PROMPT » Within the data below, find the string "robot" and return each line where it occurs.

SOURCE MATERIAL »
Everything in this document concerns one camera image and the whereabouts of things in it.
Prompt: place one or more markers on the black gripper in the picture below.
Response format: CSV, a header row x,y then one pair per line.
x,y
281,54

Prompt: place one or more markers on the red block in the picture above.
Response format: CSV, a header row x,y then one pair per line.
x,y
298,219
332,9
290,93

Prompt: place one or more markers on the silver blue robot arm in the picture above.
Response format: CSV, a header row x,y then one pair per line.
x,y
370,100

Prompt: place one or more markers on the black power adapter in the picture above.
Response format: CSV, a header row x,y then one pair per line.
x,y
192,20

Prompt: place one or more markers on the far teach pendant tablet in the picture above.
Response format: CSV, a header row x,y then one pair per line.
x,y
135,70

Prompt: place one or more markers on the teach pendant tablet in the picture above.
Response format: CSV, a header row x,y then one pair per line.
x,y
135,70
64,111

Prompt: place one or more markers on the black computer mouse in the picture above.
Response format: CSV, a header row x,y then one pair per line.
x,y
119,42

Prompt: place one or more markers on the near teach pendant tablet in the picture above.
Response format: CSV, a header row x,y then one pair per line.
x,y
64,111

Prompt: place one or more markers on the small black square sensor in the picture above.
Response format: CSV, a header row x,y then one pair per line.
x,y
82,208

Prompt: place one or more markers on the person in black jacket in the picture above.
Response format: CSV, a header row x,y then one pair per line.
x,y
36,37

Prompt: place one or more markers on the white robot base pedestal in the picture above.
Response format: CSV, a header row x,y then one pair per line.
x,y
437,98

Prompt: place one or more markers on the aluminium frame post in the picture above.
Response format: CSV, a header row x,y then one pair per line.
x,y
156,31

RESULT FOR THIS EXERCISE »
Prompt: place one or more markers on the silver blue robot arm in the picture above.
Prompt: place one or more markers on the white robot base pedestal in the picture above.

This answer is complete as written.